Magnetocardiography as a Non-Invasive Tool for Detecting Tissue Rejection in Heart Transplant Patients
Heart transplantation is a great procedure for selected patients with end-stage heart failure, but graft rejection remains a major factor limiting long-term survival despite continued advancement in the scientific skill of immunosuppression. The only reliable method used today to detect rejection is doing repeated biopsy of the heart. This is expensive, invasive, inconvenient to the patient, and associated with a significant risk of serious complications, as a piece directly from the inner surface of the patients heart is needed. The magnetocardiograph (MCG) device is an invention that may provide new means to assess changes in the heart tissue, as it may detect small changes that happen in the heart cells when they are undergoing rejection.

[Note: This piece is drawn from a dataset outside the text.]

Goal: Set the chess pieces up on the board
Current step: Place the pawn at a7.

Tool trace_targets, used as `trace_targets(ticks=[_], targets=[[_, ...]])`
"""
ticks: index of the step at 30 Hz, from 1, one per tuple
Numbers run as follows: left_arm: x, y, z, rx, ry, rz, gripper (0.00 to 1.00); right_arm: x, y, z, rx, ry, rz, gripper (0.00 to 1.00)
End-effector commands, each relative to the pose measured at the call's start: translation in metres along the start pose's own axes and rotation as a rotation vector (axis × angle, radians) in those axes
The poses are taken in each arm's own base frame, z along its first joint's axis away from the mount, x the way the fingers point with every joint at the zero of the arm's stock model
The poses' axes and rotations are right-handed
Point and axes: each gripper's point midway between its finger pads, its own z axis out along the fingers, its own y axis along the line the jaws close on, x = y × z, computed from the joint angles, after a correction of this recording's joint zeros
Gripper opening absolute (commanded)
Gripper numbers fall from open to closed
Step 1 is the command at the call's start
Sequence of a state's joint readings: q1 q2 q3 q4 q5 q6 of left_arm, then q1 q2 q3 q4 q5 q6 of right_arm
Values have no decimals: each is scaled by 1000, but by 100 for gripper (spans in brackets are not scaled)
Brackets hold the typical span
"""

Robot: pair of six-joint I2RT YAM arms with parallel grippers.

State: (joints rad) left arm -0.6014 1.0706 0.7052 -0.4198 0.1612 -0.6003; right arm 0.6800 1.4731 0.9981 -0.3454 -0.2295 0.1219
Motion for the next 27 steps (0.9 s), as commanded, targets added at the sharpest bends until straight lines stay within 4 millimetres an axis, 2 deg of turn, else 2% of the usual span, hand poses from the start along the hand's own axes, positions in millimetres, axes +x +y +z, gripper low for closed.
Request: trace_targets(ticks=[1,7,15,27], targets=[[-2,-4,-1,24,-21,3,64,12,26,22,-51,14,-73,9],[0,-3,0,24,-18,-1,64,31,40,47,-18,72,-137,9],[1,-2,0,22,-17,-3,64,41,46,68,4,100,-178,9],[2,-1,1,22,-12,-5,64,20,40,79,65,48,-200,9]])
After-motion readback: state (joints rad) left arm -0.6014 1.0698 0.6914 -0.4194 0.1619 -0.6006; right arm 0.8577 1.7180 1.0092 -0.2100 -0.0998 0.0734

|Study Design:||Allocation: Non-Randomized
Endpoint Classification: Efficacy Study
Intervention Model: Single Group Assignment
Primary Purpose: Diagnostic
|Official Title:||Evaluation of Magnetocardiography as a Tool for Non-invasive Detection of Tissue Rejection in Cardiac Transplant Recipients|
- Determine the magnetocardiographic changes in de- and/or re-polarization patterns in patients with tissue rejection relative to initial MCG reading obtained during no rejection.
- Determine the reproducibility of the MCG between two different recordings performed at times when rejection is histologically absent (grade 0-endomyocardial biopsy).
- Differentiate the MCG results between time of grade 0 biopsy and that of the different rejection grades.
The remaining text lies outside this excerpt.